Mittelschwaebische Nachrichten
Zur Regierungspartei ist es für die Grünen noch ein weiter Weg
Bei den Stichwahlen in Städten, Kreisen und Gemeinden dominieren CSU und SPD. Die Wähler setzen auf Kontinuität. Mit Corona hat das wenig zu tun
Die Wähler in Bayerns Kommunen wissen, was sie wollen. Sie wollen mehr Grüne in ihren Kreistagen, Stadt- und Gemeinderäten, aber sie wollen keine grünen Oberbürgermeister und Landräte. Sie haben der CSU wie der SPD viel an Vertrauen entzogen, aber sie vertrauen quer durch den Freistaat den Spitzenkandidaten, die diese Parteien ihnen angeboten haben. Ein Widerspruch ist das nur auf den ersten Blick.
Wer sich das Gesamtergebnis dieser Kommunalwahlen etwas genauer ansieht, wird schnell feststellen, dass es sich einer einfachen parteipolitischen Deutung entzieht. Dass es einem CSU-Kandidaten gelungen ist, die rote Hochburg Nürnberg zu erobern, ist nur für den überraschend, der aus der Ferne nach Nürnberg schaut und weder die Kandidaten noch die Verhältnisse
vor Ort kennt. Ähnlich ist es – nur eben genau andersherum – in Ingolstadt, wo der siegesgewohnten, aber skandalbelasteten CSU der OB-Sessel von einem rührigen SPD-Kandidaten entrissen wurde. Hier wie dort ging es nicht um CSU oder SPD. Es ging erstens um Kontinuität, zweitens um die Personen, die zur Wahl standen, und drittens um die konkrete Vorgeschichte vor Ort.

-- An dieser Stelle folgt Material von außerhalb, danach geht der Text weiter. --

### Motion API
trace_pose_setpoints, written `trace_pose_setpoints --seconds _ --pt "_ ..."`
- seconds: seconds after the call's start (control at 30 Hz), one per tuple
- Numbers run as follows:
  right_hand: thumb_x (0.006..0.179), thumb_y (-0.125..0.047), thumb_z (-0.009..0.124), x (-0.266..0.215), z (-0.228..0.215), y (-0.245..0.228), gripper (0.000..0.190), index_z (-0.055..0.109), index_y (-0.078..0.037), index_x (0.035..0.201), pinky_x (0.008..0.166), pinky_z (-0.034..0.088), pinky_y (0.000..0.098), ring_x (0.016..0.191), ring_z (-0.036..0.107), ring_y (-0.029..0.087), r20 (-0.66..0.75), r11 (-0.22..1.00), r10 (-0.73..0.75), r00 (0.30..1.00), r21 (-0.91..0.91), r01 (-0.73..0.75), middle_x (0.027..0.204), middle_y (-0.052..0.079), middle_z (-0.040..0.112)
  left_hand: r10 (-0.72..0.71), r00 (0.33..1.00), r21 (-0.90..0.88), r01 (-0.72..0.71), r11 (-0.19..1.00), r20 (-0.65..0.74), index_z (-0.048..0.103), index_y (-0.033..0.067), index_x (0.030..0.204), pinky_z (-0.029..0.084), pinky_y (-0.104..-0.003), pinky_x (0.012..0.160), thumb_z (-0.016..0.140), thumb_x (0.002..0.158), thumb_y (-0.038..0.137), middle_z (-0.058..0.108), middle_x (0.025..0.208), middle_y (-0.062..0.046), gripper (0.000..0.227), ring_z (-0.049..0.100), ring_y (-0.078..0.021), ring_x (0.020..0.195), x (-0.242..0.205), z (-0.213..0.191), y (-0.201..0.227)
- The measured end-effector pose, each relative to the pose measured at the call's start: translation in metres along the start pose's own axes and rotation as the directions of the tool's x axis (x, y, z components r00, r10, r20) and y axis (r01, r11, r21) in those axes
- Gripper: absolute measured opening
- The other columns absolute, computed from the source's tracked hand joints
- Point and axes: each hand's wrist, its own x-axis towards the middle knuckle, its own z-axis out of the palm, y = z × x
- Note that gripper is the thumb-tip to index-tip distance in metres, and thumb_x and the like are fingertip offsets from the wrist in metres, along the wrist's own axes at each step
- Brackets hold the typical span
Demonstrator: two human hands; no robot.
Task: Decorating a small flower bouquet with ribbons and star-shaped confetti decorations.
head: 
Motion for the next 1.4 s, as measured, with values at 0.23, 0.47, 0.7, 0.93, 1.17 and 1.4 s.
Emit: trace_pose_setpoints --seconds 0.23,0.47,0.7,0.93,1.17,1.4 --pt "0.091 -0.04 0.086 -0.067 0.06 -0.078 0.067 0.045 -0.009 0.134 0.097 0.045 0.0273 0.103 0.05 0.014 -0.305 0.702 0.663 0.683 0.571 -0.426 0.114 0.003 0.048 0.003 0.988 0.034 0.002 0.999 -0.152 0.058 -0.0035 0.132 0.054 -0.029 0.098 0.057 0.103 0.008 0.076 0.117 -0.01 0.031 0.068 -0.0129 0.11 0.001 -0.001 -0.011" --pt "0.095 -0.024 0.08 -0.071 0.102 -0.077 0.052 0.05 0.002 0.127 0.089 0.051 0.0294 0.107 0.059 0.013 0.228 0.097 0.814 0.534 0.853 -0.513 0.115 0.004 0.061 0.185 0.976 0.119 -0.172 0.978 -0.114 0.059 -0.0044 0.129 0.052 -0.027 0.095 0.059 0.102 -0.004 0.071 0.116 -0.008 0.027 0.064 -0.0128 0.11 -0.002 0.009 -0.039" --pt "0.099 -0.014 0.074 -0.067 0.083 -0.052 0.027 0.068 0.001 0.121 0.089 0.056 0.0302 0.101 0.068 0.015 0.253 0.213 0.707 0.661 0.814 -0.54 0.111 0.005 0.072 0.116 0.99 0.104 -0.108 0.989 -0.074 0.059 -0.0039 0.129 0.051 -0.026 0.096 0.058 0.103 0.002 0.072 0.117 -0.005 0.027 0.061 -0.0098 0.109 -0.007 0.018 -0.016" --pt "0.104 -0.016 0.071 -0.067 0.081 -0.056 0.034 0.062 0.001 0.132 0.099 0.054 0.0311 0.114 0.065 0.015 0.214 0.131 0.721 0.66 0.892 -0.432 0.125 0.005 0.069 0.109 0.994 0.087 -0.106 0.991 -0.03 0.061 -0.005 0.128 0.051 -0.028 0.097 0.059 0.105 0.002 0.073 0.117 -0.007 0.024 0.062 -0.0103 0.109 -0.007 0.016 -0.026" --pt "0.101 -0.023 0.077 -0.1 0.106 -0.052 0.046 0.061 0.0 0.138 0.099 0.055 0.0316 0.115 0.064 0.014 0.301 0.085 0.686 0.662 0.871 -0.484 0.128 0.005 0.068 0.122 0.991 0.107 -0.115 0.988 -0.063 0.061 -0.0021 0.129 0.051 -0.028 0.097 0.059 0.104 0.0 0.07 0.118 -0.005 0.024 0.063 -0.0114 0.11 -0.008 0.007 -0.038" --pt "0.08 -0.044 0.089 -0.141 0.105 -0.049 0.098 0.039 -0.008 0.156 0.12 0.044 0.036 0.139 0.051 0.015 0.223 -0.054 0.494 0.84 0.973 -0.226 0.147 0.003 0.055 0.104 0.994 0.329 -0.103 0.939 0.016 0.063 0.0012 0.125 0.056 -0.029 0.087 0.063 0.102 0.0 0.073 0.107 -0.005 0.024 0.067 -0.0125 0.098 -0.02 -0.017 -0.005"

So sehr sie sich über die Verbreiterung ihrer Basis und über den Aufstieg zur zweitstärksten kommunalpolitischen Kraft auch freuen dürfen – im Rennen um die Chefsessel sind die Grünen die eindeutigen Verlierer dieser Wahl. Statt die Zahl ihrer Landräte von zwei auf vier zu erhöhen, haben sie einen Amtsinhaber verloren. Und bei der Wahl der Oberbürgermeister sind sie komplett leer ausgegangen. Die Grünen sind einst als Protestpartei gestartet. Sie haben sich zu einer respektablen Programmpartei weiter entwickelt. Aber sie sind in Bayern noch weit davon entfernt, als mögliche Regierungspartei anerkannt zu werden.
Für die CSU ist es im Endspurt dieser Wahlen noch einmal gut gegangen. Sie kann sich trotz Verlusten in den Gremien als stärkste Kraft behaupten. Sie hat Augsburg gehalten, Nürnberg gewonnen und ihre Vorherrschaft in der Fläche verteidigt. Auch die SPD darf aufatmen. Sie hat zwar viele Mandate verloren, stellt aber weiterhin den Münchner Oberbürgermeister und hat nicht nur in Ingolstadt, sondern auch in Coburg, Hof, Bamberg und weiteren Städten reüssiert.
Trotzdem ist unübersehbar, dass das Fundament, auf dem die beiden Traditionsparteien stehen, an Festigkeit verliert. Die Basis der SPD zerbröselt. Die Basis der CSU bekommt erste Risse. Das ist ein langfristiger Prozess, der sich eindrucksvoll zeigt, wenn man sich ansieht, wie viele kleine und kleinste Parteien und Gruppierungen sich in den Kreistagen, Stadt- und Gemeinderäten festsetzen. Die meisten Oberbürgermeister, Landräte und Bürgermeister werden zwei, drei oder mehr Partner brauchen, um in ihren Gremien Mehrheiten organisieren zu können.
Einige Kommentatoren vertreten die Ansicht, dass die Corona-Krise die bewährten Kräfte gestützt hat. Dafür gibt es eine Reihe von Indizien. Plausible Argumente für die Annahme, dass die Stichwahlen ohne Corona grundsätzlich andere Ergebnisse gebracht hätten, gibt es nicht. Es dürfte sich maximal um ein paar Prozentpunkte hin oder her handeln. Wahrscheinlich ist, dass es auch ohne Corona keinen zusätzlichen grünen Landrat und keinen grünen OB gegeben hätte. Nicht einmal die frühere Landesvorsitzende der Grünen hat es in Landshut geschafft, einen FDP-Oberbürgermeister, der zuvor als Wackelkandidat galt, ernsthaft zu gefährden.
Dass mit Corona sich vieles verändern wird, mag sein. Bei der Analyse dieser Wahlen aber ist die Epidemie bestenfalls ein Nebenaspekt.